(Input Opens)

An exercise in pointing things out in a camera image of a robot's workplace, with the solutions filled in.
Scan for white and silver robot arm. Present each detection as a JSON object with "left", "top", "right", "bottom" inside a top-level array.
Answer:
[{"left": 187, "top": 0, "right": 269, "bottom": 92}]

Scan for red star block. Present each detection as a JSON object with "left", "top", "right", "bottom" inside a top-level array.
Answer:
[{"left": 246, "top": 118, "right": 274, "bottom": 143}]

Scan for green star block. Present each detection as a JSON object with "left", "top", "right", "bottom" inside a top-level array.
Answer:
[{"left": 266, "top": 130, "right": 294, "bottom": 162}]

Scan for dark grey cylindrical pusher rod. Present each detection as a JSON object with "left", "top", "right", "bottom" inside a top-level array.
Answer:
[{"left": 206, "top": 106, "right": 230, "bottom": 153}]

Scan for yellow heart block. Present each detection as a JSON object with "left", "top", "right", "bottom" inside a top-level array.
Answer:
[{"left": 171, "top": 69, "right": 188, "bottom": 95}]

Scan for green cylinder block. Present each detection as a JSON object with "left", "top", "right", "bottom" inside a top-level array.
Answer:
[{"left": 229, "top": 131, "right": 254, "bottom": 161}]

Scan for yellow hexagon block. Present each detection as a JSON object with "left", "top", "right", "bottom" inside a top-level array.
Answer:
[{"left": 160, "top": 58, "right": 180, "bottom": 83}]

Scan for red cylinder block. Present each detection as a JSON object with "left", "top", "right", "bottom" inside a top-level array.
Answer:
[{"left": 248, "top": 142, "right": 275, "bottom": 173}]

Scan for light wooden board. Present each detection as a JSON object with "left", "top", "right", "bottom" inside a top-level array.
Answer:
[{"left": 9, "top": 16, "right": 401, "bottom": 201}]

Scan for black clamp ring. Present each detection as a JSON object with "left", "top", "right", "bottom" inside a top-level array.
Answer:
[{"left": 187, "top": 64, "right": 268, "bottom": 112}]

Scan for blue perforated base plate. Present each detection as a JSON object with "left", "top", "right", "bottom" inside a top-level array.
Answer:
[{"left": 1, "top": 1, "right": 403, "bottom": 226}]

(Input Closes)

Work order
Retype all of the lines shown above, keeping each one exact.

Solution
An exercise in pointing things out in a camera image of a robot's workplace, with the solutions filled in.
Scan for white and silver robot arm. Present each detection as a JSON object with "left", "top", "right", "bottom" inside a top-level array.
Answer:
[{"left": 187, "top": 0, "right": 269, "bottom": 92}]

Scan for red star block. Present each detection as a JSON object with "left", "top", "right", "bottom" inside a top-level array.
Answer:
[{"left": 246, "top": 118, "right": 274, "bottom": 143}]

Scan for green star block. Present each detection as a JSON object with "left", "top", "right", "bottom" inside a top-level array.
Answer:
[{"left": 266, "top": 130, "right": 294, "bottom": 162}]

Scan for dark grey cylindrical pusher rod. Present each detection as a JSON object with "left", "top", "right", "bottom" inside a top-level array.
Answer:
[{"left": 206, "top": 106, "right": 230, "bottom": 153}]

Scan for yellow heart block. Present each detection as a JSON object with "left", "top", "right", "bottom" inside a top-level array.
Answer:
[{"left": 171, "top": 69, "right": 188, "bottom": 95}]

Scan for green cylinder block. Present each detection as a JSON object with "left", "top", "right", "bottom" inside a top-level array.
Answer:
[{"left": 229, "top": 131, "right": 254, "bottom": 161}]

Scan for yellow hexagon block. Present each detection as a JSON object with "left", "top", "right", "bottom" inside a top-level array.
Answer:
[{"left": 160, "top": 58, "right": 180, "bottom": 83}]

Scan for red cylinder block. Present each detection as a JSON object with "left", "top", "right", "bottom" inside a top-level array.
Answer:
[{"left": 248, "top": 142, "right": 275, "bottom": 173}]

Scan for light wooden board. Present each detection as a JSON object with "left", "top", "right", "bottom" inside a top-level array.
Answer:
[{"left": 9, "top": 16, "right": 401, "bottom": 201}]

Scan for black clamp ring. Present each detection as a JSON object with "left", "top", "right", "bottom" inside a top-level array.
Answer:
[{"left": 187, "top": 64, "right": 268, "bottom": 112}]

Scan for blue perforated base plate. Present each detection as a JSON object with "left", "top", "right", "bottom" inside a top-level array.
Answer:
[{"left": 1, "top": 1, "right": 403, "bottom": 226}]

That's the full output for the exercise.